От людных проводов, подустав к этому времени от многомесячного ожидания, Нечаев решительно отказался, он наперед знал, как до пошлости похоже на десятки других подобных проводов это непременно будет: в мастерскую набьется толпа незваного и лишь отдаленно знакомого народа — друзья, недруги, почитатели, злопыхатели, завистники, а их наберется вровень, надо полагать, и среди почитателей, и среди хулителей, будет шумно, бестолково, скоро все перепьются на дармовщину, первым — он хорошо себя знал — сам хозяин, набежавшие гости станут во всю глотку брататься и ссориться, доспоривать старые споры, сводить старые счеты, позабыв начисто, для чего собрались и что подобному случаю приличествует хоть какая-никакая меланхолическая примиренность чувств. Да и сам Нечаев, очень даже просто, спьяну запамятует повод, приведший всех этих людей к нему в мастерскую. А то и расчувствуется, разнюнится, а уж этого он никак себе позволить не мог.

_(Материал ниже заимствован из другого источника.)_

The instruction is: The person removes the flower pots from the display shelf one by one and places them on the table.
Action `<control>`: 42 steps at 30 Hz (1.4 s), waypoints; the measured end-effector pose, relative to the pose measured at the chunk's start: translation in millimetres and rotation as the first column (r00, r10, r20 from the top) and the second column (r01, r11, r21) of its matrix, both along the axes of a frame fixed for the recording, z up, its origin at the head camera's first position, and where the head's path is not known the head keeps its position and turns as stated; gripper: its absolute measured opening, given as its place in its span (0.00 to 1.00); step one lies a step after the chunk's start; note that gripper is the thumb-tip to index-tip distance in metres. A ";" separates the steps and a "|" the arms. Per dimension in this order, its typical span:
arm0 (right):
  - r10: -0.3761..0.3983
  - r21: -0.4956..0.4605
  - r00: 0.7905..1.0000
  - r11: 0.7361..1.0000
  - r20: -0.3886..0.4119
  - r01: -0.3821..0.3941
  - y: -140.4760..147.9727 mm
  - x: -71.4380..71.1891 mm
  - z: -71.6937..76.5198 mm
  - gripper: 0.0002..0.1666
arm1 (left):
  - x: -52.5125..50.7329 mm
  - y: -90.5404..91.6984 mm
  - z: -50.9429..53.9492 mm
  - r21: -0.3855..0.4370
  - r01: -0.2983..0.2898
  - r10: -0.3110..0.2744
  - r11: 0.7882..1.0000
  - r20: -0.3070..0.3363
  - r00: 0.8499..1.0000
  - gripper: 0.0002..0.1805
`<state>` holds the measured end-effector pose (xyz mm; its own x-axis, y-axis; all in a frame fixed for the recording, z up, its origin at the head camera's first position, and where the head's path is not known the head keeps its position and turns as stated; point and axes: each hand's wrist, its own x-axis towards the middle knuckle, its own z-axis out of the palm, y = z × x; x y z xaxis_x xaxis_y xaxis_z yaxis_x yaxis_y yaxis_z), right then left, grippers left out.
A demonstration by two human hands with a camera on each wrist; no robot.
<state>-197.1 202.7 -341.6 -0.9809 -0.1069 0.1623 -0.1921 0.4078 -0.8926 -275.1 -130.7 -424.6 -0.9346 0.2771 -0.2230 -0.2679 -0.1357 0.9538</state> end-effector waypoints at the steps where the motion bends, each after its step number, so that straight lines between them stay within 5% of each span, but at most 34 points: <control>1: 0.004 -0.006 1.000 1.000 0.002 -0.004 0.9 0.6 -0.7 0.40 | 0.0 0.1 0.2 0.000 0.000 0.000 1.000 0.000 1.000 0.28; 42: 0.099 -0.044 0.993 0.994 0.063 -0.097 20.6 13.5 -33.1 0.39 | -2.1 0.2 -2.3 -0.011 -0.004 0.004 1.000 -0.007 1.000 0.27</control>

Накануне отъезда — он улетал на рассвете, с тремя пересадками — собрались лишь самые близкие: Иванов, Левинсон. Анциферов-младший — Рэм Викторович про себя называл его так, хотя знал от Саши и имя его: Борис, и фамилию: Федосеев, но он для него был прежде всего внуком Анциферова, — помогал хозяину сворачивать длиннющие рулоны офортов, складывать в ящики картины, альбомы с набросками, графические листы: ничего этого Нечаеву не разрешили брать с собой, но и не изъяли, как можно было ожидать, и он поручил Борису хранить их до лучших, буде они наступят, времен. И то, что в хлопотах деятельно помогала ему не кто иная, как Саша, удивило Рэма Викторовича куда меньше, чем неожиданное — она ни разу с тех самых пор, как исчезла внезапно из мастерской, не переступала ее порог — появление Ольги.
Нечаев каждого из них одарил на прощание какой-нибудь своей работой. Рэму Викторовичу — Нечаев был памятлив и ничего не забывал, а может быть, и не прощал ничего, — Рэму Викторовичу достался тот самый альбом с набросками с Ольги, которые так его поразили в первое же посещение мастерской.